Some of the FemDoms i had the pleasure to get to know had quite a need in that regard.
Still difficult for me– find out what She really wants and provide that, often it is NOT what ‚you‘ think might help.
Just listening is often way better than giving advice.
Be there.

To all subs: take real good care of your Dominants, be they FemDoms or MaleDoms.
7 hours ago, John24gold said:
Not sub , but learnt a very hard lesson involving something like this .

A domme , or dom , specially a daddy or a caregiver , needs to be extensor flexible . With lots of forethought planning , and taking on control , risk , and being always confident . There is usually so many things that some subs do not understand about thier doms.

Just as much as the dom is taking the lead , a subs job is to learn the same as their dom about their partner. Learning why they are that way , their needs , thier love language, Culture, upbringing , trauma etc . Just as much as a submissive has a safe space to be themselves, the sub may be the light that helps the dom navigate their darknesses . A sub should be just as much the safe space for thier dominant.
It can also be hard to define healthy nature within D/S and you can come across people with specific needs . But learning to love yourself , and in control of all your emotions and being open to communication is the best way forward .

Exactly this!!! One of his trauma response is that he can't express emotion verbally and avoids it, and being long distance we've hit a hurdle because I do need babying, reassurance and attentiveness, he becomes very analytical and internalises. Holding mirrors and making someone accountable whilst remaining calm and caring is hard hes overcome so much but this is a biggy because until he accepts and does his inner work, I'm not getting my emotional needs met, and of course he is taking everything I say as an attack, I broke him a little last night, reassured him of what he means to me and now hea having some time to process. 2.5 years in and it goes beyond D/s but he can tell me he has a really strong emotional connection but cannot express that. To me it's clear as day that there is a fight/flight trauma loop, I can't make sure the space I hold is safe but I can't *** him to step into it.

1 hour ago, VeeTee said:
As a male sub i try to show my emotional vulnerability as well.
That way i don‘t feel outside of my role in such events.
Some of the FemDoms i had the pleasure to get to know had quite a need in that regard.
Still difficult for me– find out what She really wants and provide that, often it is NOT what ‚you‘ think might help.
Just listening is often way better than giving advice.
Be there.

To all subs: take real good care of your Dominants, be they FemDoms or MaleDoms.

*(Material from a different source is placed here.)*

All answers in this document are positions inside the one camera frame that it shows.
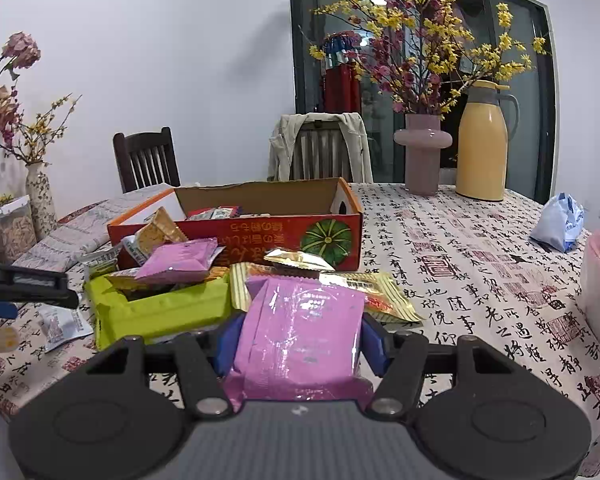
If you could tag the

We both have trauma, I've done a lot more work on myself though, is trauma responses used to trigger my trauma responses and I've navigated that beautiful, hopefully we get there, the fact I have a strong knowledge of psychology, I'm a empath and extremely self aware helps, but yes our dynamic is that I can get my sexual needs met elsewhere, he needs to accept and do the work to be able to baby the badass now and again x

1 hour ago, VeeTee said:
As a male sub i try to show my emotional vulnerability as well.
That way i don‘t feel outside of my role in such events.
Some of the FemDoms i had the pleasure to get to know had quite a need in that regard.
Still difficult for me– find out what She really wants and provide that, often it is NOT what ‚you‘ think might help.
Just listening is often way better than giving advice.
Be there.

To all subs: take real good care of your Dominants, be they FemDoms or MaleDoms.

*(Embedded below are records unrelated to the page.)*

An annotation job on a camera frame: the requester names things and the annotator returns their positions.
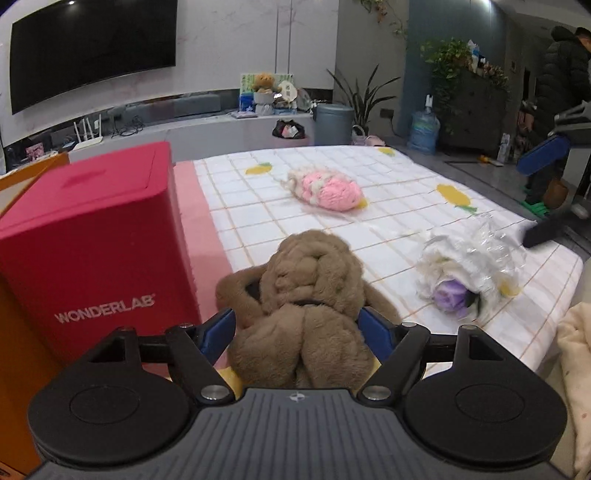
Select white router with antennas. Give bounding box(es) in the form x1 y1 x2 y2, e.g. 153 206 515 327
71 117 105 151

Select black cables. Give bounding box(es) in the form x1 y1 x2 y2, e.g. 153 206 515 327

I'm very clear to telling him what I need and even though what I need is to babied, to be emotionally held and reassured, that's a goal not a starting point, so what I need right now is to carry on making him feel safe, holding space when I emotionally trigger him for accountability and for him to feel his own feelings instead of fight or flight x

As a submissive, it's important to support your dominant in any way they need. This might look like stepping out of role but, really, its very much serving her needs. The important part is you're not doing it in a way that she doesn't want. Being avaliable to provide tea and sympathy is totally a submissive thing.